That's why I suggested a Dobe.. figured if she was ok with handling the energy level of a Pit, a Dobe would be ok too!



luvntzus said:


> I absolutely love Dobermans, but I also think they are too much dog for me. I'm a couch potato and they're very active. I don't think they would be happy in my home. Right now it's really seeming that a shelter dog is my best choice.


Also, are you expecting a shelter dog to be less energetic? There really isn't any reason why they would be.. unless you're thinking of getting a senior perhaps.


----------



## zimandtakandgrrandmimi (May 8, 2008)

pit bull....better have an excellent fence...
http://www.youtube.com/watch?v=dKDXThV3bgU&feature=related

better have a LOT of chew toys...
http://www.youtube.com/watch?v=YU70oTcpq-k

and amongst other things..a pretty sturdy leash and strong arms
http://www.youtube.com/watch?v=QU9hFOOaNfk


and if you get a pit like mine...bars on your upstairs windows.....


----------



## Shell (Oct 19, 2009)

luvntzus said:


> I absolutely love Dobermans, but I also think they are too much dog for me. I'm a couch potato and they're very active. I don't think they would be happy in my home. Right now it's really seeming that a shelter dog is my best choice.
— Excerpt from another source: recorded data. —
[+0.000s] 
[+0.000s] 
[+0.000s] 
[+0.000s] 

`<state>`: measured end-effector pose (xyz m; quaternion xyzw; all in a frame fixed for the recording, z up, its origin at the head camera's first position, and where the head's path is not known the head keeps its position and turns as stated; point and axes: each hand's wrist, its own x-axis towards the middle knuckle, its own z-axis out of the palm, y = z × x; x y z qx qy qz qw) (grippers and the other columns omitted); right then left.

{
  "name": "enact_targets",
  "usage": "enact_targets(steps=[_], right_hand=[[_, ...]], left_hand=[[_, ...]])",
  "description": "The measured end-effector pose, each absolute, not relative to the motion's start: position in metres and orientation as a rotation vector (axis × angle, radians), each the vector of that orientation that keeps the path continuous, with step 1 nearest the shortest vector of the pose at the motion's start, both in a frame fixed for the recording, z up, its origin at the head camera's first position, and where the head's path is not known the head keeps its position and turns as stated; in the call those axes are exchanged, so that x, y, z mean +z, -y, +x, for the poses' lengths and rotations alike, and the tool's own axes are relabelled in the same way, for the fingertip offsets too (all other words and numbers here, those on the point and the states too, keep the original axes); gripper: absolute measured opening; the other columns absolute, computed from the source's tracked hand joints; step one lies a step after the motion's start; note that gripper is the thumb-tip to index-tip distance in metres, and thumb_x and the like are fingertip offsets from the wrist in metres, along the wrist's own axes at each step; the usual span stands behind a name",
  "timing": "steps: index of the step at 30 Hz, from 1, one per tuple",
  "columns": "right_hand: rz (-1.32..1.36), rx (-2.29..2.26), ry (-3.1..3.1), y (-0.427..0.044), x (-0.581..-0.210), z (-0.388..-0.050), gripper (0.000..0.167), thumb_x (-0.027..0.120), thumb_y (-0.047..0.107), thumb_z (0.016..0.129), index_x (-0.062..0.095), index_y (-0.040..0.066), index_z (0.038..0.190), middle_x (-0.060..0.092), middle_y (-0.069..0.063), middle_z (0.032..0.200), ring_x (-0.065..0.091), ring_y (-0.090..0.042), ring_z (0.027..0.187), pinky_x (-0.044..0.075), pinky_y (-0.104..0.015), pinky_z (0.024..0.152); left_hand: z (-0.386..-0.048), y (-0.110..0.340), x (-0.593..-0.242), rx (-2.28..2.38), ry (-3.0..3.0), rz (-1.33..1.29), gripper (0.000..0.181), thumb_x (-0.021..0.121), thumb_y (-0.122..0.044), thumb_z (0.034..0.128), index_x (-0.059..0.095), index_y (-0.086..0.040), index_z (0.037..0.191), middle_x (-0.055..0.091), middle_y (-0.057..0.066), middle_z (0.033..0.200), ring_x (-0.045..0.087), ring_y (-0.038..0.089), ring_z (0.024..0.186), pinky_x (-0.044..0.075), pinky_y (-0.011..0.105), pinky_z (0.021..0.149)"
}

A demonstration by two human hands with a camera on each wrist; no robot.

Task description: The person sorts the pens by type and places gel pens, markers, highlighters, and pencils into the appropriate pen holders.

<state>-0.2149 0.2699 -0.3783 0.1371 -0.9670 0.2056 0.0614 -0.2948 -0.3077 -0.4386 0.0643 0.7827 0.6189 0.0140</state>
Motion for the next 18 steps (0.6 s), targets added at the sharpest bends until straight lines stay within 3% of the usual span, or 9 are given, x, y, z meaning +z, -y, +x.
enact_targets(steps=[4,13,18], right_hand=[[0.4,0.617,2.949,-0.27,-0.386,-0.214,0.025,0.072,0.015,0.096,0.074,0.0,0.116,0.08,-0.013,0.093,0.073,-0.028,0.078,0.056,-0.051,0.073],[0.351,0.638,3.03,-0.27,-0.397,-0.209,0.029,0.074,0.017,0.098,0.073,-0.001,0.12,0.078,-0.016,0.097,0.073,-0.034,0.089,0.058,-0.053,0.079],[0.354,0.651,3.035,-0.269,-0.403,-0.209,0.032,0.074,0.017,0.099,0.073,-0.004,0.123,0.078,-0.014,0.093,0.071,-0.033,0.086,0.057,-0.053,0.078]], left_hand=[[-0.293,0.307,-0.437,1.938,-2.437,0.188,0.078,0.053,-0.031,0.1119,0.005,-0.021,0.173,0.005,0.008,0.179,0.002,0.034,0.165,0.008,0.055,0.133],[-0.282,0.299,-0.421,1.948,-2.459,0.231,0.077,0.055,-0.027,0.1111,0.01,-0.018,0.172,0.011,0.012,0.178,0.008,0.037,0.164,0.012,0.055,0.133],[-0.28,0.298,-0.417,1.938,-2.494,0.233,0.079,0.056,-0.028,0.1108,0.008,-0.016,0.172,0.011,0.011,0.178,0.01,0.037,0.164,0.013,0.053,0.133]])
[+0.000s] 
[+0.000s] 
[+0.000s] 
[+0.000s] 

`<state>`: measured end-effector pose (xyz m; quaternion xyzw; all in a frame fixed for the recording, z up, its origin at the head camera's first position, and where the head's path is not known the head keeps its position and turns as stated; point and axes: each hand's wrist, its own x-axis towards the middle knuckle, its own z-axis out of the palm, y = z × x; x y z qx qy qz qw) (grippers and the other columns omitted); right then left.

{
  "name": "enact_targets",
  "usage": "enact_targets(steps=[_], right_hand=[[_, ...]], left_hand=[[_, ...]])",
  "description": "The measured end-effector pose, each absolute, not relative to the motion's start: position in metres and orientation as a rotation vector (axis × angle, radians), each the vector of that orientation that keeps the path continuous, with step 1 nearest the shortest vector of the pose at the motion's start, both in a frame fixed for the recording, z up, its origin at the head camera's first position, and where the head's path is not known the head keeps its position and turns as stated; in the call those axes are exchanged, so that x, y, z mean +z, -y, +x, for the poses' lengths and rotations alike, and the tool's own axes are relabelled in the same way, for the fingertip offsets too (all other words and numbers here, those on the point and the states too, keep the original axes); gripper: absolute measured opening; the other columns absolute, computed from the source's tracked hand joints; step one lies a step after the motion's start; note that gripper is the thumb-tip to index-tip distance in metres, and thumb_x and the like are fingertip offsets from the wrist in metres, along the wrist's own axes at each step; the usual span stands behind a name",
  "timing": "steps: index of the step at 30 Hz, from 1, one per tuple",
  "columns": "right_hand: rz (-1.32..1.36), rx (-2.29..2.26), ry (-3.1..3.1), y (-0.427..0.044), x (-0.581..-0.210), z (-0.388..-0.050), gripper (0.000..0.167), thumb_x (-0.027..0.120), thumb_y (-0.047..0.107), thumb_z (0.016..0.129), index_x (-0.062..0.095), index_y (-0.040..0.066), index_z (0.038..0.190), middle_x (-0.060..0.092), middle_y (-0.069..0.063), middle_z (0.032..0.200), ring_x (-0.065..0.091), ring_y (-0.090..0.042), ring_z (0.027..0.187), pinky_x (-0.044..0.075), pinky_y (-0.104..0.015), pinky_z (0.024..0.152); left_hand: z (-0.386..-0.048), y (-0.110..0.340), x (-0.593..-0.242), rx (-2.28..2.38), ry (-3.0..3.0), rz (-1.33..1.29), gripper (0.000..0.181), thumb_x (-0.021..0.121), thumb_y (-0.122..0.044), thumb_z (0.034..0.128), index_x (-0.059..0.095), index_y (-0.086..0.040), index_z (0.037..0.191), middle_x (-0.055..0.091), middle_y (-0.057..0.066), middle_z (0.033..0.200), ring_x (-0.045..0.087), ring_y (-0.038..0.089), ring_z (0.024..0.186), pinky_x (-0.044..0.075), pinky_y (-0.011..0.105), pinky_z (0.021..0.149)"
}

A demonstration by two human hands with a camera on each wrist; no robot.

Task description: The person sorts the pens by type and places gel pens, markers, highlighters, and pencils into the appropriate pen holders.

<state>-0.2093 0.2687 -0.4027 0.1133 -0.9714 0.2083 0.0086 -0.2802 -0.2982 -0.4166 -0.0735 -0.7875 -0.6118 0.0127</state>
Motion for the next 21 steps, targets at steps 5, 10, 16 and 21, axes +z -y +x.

Plenty of shelter dogs are high energy, often that's why they are in the shelter because people couldn't cope with them. However, it does present a great option for getting older (but not senior) dog. A dog aged 4-5 years old is still in his prime but has matured past the puppy and young'n stage and many would do well on 2 long walks per day. Another option is a retired greyhound. Find one in rescue that does well with smaller dogs and you could have yourself a very large couch potato that just needs occasional full blast runs (fenced yard or dog park runs)


----------



## luvntzus (Mar 16, 2007)

A Greyhound isn't even slightly intimidating and do they even bark if someone comes to the door? I also don't like needle nosed breeds. As far as a shelter dog, I've worked at 2 animal shelters and yes a lot of the dogs are very high energy, especially when pent up in cages. But there are calm, middle aged dogs. There were two that I SO wished I could have had. One was a Shar Pei/Lab mix named Mr. Pibb. There was another bear coat Shar Pei named Winnie the Pooh. There have to be other good dogs that had owners who just dumped them. Also, that's what visits are for. You can tell pretty quickly if it's going to be a match. I'm probably going that route because I don't think a SINGLE purebred dog suits what I'm looking for. I've been through the AKC sight a hundred times and also checked into rare breeds. I just want a medium/large dog that looks intimidating, but is friendly. I'd say Boxer, but they have too much energy.


----------



## TStafford (Dec 23, 2009)

People are scared of any large dog. If they aren't scared of big dogs they wont be scared of a "scary" breed. That is one thing I have learned from having Porter and being around a lot of other people with large dogs in public. Get a Great Dane, from what i've seen people that seem like trouble are more scared of them than they are a Rottweiler. Plus you can take them out in public and not have to worry about everyone treating you like crap. Same with a Mastiff, plus they are lazy and more like what you are looking for. 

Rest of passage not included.